September 28, 2016
By: Andy Slavitt, Acting Administrator and Kate Goodrich, M.D., M.H.S., Director, Center for Clinical Standards & Quality, CMS
By: Andy Slavitt, Acting Administrator and Kate Goodrich, M.D., M.H.S., Director, Center for Clinical Standards & Quality, CMS
Commitment to Person-Centered Care
for Long-Term Care Facility Residents
It’s an experience millions of Americans go through each year,
the difficult decisions we face when considering a long-term care facility for
a loved one. We want to know that our family member will be safe, properly
cared for, and receive the highest quality of care.
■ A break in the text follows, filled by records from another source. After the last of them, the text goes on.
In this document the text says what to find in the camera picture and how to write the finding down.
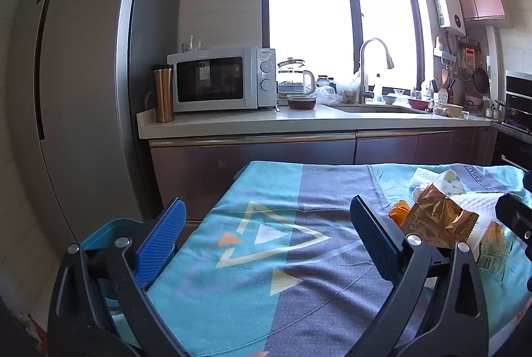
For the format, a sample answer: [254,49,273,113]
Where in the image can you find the orange peel piece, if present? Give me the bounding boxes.
[389,200,411,227]

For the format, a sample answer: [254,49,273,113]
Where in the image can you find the clear green snack wrapper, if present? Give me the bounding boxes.
[476,221,514,281]

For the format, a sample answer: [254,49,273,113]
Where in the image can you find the gold snack wrapper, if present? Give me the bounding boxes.
[400,184,479,248]

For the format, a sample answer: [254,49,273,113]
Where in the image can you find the white tissue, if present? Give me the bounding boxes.
[410,168,465,201]

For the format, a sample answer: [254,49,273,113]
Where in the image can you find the blue plastic trash bin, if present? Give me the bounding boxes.
[79,217,147,312]

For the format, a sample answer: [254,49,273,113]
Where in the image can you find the dark red kitchen cabinets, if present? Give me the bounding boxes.
[150,127,495,222]

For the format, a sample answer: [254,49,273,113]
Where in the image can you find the chrome kitchen faucet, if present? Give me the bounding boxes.
[357,37,394,105]

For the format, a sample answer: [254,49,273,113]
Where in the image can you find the black built-in oven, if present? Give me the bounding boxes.
[489,70,532,175]

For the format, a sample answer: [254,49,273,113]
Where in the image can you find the teal and purple tablecloth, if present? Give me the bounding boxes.
[112,159,532,357]

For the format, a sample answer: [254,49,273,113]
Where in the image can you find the black frying pan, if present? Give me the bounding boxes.
[472,67,490,95]

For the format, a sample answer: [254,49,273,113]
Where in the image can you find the dark red bowl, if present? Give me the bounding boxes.
[287,95,317,111]

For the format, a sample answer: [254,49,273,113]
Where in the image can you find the copper travel mug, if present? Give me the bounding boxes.
[152,64,173,123]

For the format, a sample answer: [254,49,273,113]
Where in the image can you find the white water heater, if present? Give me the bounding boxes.
[435,0,465,37]

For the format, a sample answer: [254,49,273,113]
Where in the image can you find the white microwave oven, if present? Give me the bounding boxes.
[167,46,277,113]

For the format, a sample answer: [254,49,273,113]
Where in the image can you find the glass electric kettle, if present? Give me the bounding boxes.
[277,57,316,98]

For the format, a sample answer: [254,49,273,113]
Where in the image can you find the silver refrigerator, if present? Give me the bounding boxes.
[7,0,180,251]

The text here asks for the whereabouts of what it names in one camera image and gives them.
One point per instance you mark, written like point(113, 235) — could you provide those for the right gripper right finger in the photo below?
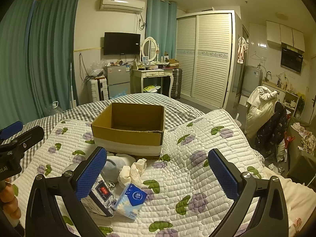
point(270, 217)

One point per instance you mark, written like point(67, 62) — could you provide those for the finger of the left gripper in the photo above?
point(26, 140)
point(11, 130)

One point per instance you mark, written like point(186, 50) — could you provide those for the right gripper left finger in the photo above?
point(43, 216)

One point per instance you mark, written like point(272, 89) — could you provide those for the blue tissue pack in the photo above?
point(130, 201)

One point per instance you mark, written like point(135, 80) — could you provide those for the cream lace cloth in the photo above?
point(132, 174)

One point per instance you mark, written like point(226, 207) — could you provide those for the person's left hand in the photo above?
point(10, 202)

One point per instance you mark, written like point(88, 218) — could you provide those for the clear water jug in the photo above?
point(52, 109)

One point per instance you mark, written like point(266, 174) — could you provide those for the dark printed tissue box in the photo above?
point(100, 199)

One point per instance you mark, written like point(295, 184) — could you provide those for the white suitcase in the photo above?
point(98, 89)

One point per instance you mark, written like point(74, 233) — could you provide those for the blue grey plush toy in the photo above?
point(114, 164)

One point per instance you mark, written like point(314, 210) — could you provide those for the white floral quilt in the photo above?
point(184, 197)

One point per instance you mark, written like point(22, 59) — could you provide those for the brown cardboard box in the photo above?
point(132, 129)

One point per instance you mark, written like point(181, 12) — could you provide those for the chair piled with clothes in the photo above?
point(266, 120)

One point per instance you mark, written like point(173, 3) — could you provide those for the teal window curtain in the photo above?
point(37, 39)

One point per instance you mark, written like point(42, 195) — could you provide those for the small grey refrigerator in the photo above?
point(118, 80)

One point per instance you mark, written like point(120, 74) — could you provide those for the white dressing table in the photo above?
point(157, 73)

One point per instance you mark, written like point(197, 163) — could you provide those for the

We are committed to doing everything we can to increase the
knowledge and power that can help families undergo these transitions,
particularly with regard to the rights of residents to high quality safety and
care. Last year, CMS began offering consumers and families the ability to
easily compare facilities based on successful discharges, unplanned emergency
visits, and re-hospitalizations through a five-star website. However, the rules
of the road for long-term care facilities haven’t had a comprehensive update
since 1991. Today, we are pleased to announce that we have finalized new rules
to protect and empower residents of long-term care facilities.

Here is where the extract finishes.